En un principio puede ser positivo disponer de más tiempo para hacer otras cosas, pero si en la medida que pasan los días no logramos encontrar algo en qué ocuparnos, es posible experimentar estrés y malestar emocional, sobre todo considerando que no depende de uno mismo el retomar la rutina. En este sentido, ¿qué nos pasa cuando se pierde esta estructura o rutina cotidiana por situaciones que no dependen de nosotros?

Si pensamos en vacaciones, las visualizamos como un espacio en el cual está permitido y es esperable descansar, pasarlo bien e incluso no hacer nada. Pero cuando no lo son, y es una pausa inesperada, es posible vivirla con culpa. En esta incertidumbre podemos fantasear con la avalancha de cosas pendientes, todas urgentes de resolver, sin saber cómo priorizarlas. Al tener más tiempo, también nos damos espacio para pensar e incluso sobre pensar algunas cosas. También pueden surgir temáticas que en otro momento no nos damos el tiempo de evaluar.

Ahora bien, cuando hay posibilidad de resolver lo que estoy pensando, puede ser muy positivo, pero si la solución del conflicto no depende de mí, se construye más bien en un problema irresoluble, que en un espacio reflexivo.

Otro fenómeno frecuente que ocurre cuando nos toca pasar más tiempo en casa involuntariamente, es que se agudicen tensiones previas o intensifiquen dificultades relacionales de tipo familiar. Perder temporalmente un sustento económico o las responsabilidades a las que estamos acostumbrados, son factores de tensión en sí mismo, situación que suele estar acompañada de una sensación de incomprensión por parte del entorno.

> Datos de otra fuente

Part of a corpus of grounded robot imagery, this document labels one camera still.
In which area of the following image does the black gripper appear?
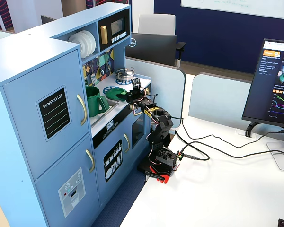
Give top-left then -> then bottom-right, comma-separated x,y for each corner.
115,87 -> 146,105

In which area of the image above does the black Dell monitor back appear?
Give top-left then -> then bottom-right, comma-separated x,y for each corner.
124,32 -> 178,68

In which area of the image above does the dark green round lid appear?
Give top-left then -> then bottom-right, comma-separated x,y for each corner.
105,87 -> 128,100

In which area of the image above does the red and black base clamp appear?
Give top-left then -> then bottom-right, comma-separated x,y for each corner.
137,162 -> 178,185

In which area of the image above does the black toy microwave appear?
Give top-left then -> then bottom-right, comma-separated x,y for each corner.
97,9 -> 130,52

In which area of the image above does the dark green plastic container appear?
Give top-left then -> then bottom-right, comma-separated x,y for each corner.
85,85 -> 110,118

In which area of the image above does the black computer monitor lit screen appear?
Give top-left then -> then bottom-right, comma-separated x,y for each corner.
241,38 -> 284,131

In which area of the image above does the silver monitor stand base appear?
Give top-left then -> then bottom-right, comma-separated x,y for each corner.
266,141 -> 284,172

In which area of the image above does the gold freezer door handle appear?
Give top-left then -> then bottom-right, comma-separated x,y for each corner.
85,149 -> 96,174

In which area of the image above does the pale blue desk partition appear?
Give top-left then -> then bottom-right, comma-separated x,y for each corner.
188,72 -> 253,124
124,56 -> 187,119

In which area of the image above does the white toy plate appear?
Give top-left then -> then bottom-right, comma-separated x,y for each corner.
68,33 -> 86,59
86,30 -> 97,54
79,31 -> 93,57

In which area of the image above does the gold microwave door handle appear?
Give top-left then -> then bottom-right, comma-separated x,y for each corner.
100,26 -> 109,45

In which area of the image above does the steel ladle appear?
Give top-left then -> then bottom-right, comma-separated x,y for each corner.
98,55 -> 106,75

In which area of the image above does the steel slotted spatula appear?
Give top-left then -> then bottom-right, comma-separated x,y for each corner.
90,59 -> 98,84

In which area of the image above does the thin black cable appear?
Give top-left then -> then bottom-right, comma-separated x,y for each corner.
173,116 -> 284,148

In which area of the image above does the steel pot with lid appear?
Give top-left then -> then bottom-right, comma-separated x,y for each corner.
115,67 -> 136,81

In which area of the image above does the blue wooden toy kitchen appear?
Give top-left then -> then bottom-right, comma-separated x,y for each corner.
0,2 -> 152,227

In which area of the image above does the gold dishwasher door handle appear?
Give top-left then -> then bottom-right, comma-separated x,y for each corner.
123,133 -> 131,154

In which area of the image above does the whiteboard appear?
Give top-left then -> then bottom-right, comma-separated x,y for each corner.
180,0 -> 284,21

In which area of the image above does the gold fridge door handle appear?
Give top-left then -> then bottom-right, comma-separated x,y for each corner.
76,94 -> 89,126

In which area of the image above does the black cable with plug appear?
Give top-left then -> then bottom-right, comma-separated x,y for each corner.
179,141 -> 284,162

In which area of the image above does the grey office chair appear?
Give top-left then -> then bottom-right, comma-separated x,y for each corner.
137,13 -> 187,68

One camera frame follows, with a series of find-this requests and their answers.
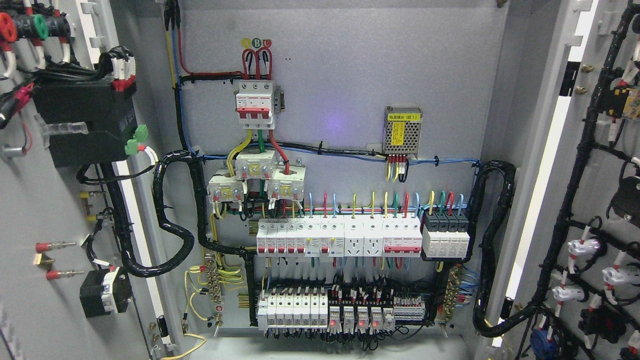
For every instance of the grey cabinet door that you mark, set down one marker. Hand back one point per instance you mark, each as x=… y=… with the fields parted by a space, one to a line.
x=562 y=255
x=43 y=319

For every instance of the white current transformers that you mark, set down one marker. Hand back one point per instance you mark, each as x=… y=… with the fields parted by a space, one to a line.
x=257 y=171

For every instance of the row of white breakers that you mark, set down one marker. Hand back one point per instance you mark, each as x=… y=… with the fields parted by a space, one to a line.
x=310 y=237

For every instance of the metal mesh power supply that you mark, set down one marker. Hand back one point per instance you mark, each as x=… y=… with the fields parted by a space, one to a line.
x=402 y=130

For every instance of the red white circuit breaker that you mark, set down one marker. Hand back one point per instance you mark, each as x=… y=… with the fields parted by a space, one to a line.
x=401 y=237

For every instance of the red white main breaker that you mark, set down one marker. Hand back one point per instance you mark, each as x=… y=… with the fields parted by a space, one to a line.
x=258 y=104

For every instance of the lower row white breakers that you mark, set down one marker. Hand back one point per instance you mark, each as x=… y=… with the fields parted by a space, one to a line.
x=293 y=310

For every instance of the brass ground bar left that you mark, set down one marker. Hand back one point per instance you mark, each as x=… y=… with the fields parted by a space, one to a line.
x=213 y=283

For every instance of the brass ground bar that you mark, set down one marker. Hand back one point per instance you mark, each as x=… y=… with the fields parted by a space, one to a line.
x=213 y=283
x=450 y=297

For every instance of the row of relay modules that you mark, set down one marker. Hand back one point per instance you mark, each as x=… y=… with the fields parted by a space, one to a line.
x=374 y=317

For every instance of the brass ground bar right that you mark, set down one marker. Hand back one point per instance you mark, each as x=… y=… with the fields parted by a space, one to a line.
x=450 y=297

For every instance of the white din rail sockets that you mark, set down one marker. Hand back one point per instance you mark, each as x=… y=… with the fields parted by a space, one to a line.
x=363 y=236

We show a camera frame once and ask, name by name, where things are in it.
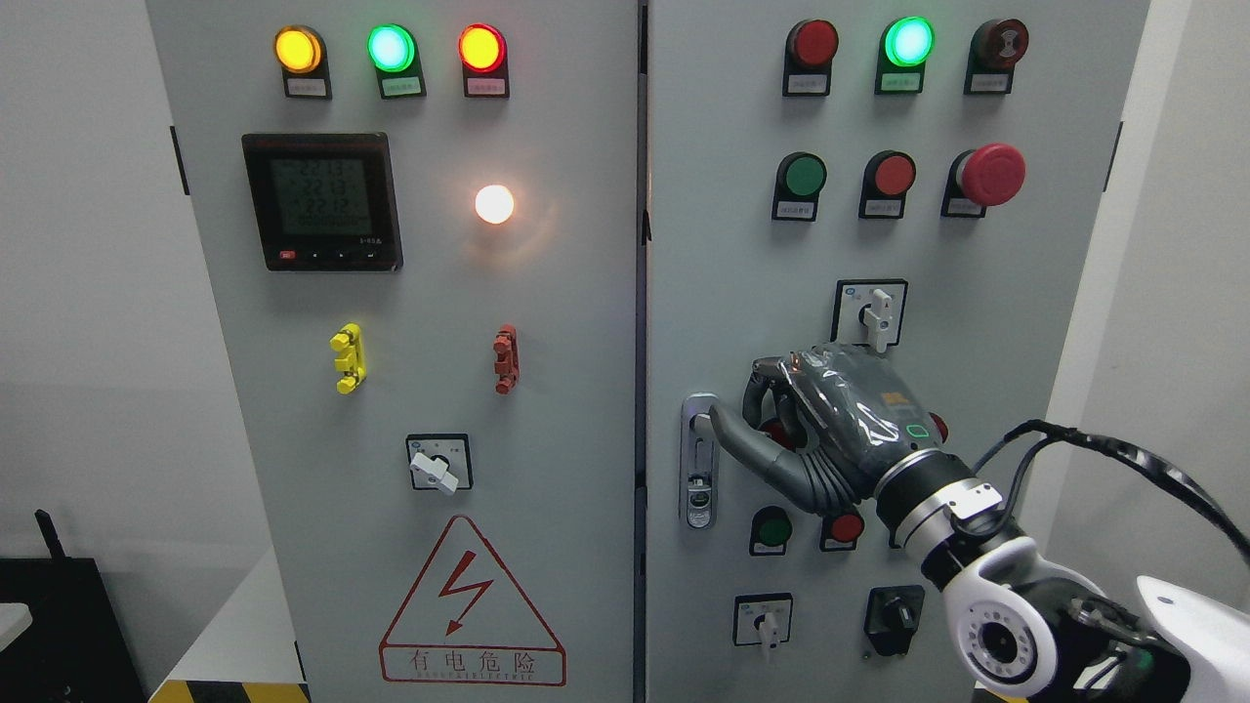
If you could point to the dark red indicator middle right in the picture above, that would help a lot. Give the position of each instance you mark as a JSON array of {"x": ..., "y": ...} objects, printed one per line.
[{"x": 941, "y": 425}]

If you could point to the green push button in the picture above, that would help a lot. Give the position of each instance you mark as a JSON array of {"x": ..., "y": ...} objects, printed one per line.
[
  {"x": 770, "y": 532},
  {"x": 799, "y": 178}
]

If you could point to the grey cabinet door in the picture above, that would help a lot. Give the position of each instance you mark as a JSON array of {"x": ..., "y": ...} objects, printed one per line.
[
  {"x": 553, "y": 460},
  {"x": 984, "y": 323}
]

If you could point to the green push button upper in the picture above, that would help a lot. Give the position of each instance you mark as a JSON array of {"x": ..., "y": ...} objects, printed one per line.
[{"x": 799, "y": 178}]

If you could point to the red emergency stop button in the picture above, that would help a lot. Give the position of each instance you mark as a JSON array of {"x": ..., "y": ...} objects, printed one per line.
[{"x": 990, "y": 175}]

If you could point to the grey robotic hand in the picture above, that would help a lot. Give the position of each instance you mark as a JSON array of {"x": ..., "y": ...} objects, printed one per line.
[{"x": 868, "y": 426}]

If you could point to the silver handle lock plate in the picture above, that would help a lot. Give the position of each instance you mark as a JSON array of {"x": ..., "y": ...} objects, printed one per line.
[{"x": 698, "y": 467}]

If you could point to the white left rotary switch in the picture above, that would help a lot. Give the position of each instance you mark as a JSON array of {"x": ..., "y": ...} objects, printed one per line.
[{"x": 441, "y": 462}]

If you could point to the red push button upper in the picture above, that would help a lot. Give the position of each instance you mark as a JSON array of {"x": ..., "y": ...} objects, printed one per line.
[{"x": 886, "y": 179}]

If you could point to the white lit indicator lamp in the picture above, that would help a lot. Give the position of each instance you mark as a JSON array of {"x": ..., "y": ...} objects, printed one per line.
[{"x": 495, "y": 204}]

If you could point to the dark red indicator middle left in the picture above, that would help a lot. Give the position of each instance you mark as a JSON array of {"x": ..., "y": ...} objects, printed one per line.
[{"x": 775, "y": 430}]

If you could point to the green indicator light top left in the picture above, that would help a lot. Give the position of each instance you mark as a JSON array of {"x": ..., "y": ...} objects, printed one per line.
[{"x": 396, "y": 60}]

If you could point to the red lit indicator light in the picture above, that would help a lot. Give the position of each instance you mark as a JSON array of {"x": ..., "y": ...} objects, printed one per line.
[{"x": 483, "y": 52}]

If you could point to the dark buzzer unit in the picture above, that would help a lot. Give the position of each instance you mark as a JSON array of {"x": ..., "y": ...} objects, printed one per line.
[{"x": 995, "y": 50}]

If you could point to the black rotary knob switch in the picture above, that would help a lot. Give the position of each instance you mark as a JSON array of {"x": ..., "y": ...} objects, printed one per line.
[{"x": 892, "y": 618}]

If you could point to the red push button lower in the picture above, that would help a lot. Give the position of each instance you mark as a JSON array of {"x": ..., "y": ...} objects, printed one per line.
[{"x": 840, "y": 533}]

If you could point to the silver door handle lever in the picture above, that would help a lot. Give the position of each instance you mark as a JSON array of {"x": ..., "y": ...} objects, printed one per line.
[{"x": 700, "y": 425}]

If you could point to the black box with antenna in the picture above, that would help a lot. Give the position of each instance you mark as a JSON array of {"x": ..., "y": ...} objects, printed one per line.
[{"x": 72, "y": 650}]

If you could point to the dark red indicator top right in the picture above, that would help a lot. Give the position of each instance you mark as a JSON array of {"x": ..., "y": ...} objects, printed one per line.
[{"x": 809, "y": 48}]

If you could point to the white upper rotary switch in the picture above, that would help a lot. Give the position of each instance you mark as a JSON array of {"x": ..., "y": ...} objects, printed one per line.
[{"x": 868, "y": 313}]

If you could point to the yellow terminal connector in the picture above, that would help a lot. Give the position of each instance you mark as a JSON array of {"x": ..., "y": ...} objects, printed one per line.
[{"x": 350, "y": 360}]

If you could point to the red push button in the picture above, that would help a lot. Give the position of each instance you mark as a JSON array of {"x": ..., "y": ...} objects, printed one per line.
[
  {"x": 886, "y": 179},
  {"x": 840, "y": 533}
]

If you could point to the green push button lower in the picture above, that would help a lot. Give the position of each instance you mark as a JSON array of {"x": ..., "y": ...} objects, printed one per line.
[{"x": 770, "y": 532}]

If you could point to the green lit indicator top right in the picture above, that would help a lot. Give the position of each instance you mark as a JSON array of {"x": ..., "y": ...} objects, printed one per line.
[{"x": 904, "y": 49}]

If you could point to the dark red indicator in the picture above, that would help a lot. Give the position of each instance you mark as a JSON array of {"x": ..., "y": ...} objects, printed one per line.
[
  {"x": 941, "y": 425},
  {"x": 809, "y": 48},
  {"x": 775, "y": 430}
]

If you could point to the yellow indicator light top left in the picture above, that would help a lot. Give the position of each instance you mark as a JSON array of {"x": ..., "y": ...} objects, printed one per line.
[{"x": 302, "y": 56}]

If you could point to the black digital power meter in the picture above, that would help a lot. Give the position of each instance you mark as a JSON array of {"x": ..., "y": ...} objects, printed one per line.
[{"x": 324, "y": 201}]

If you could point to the red terminal connector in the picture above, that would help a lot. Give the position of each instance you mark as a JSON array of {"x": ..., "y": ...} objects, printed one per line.
[{"x": 506, "y": 363}]

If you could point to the red electrical hazard sign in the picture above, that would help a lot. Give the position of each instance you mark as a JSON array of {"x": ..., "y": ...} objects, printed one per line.
[{"x": 467, "y": 620}]

Por otro lado, en contingencias como la que hoy enfrentamos, es posible que se dificulte el relacionarse con el grupo de pares, e incluso que surjan tensiones al interior de la relación de pololeo o pareja por intensificarse diferencias de opinión que se puedan tener. 

Entonces ¿qué hacer para no desesperarnos?; si bien no hay fórmulas secretas para ello, siempre es una buena herramienta ocuparse; sentir ser una contribución, dar sentido a los días, dar tiempo para resolver cosas que no se haya podido antes, avanzando en lo que sea que se tenga pendiente de a poco, aprendiendo a priorizar las responsabilidades, entendiendo que no todo tiene el mismo nivel de urgencia. Asimismo, resulta vital tomar conciencia de cómo nos estamos comunicando y también aprender a dejar ir lo que no dependa de nosotros resolver, para hacernos cargo de lo que sí esté en nuestras manos solucionar o avanzar.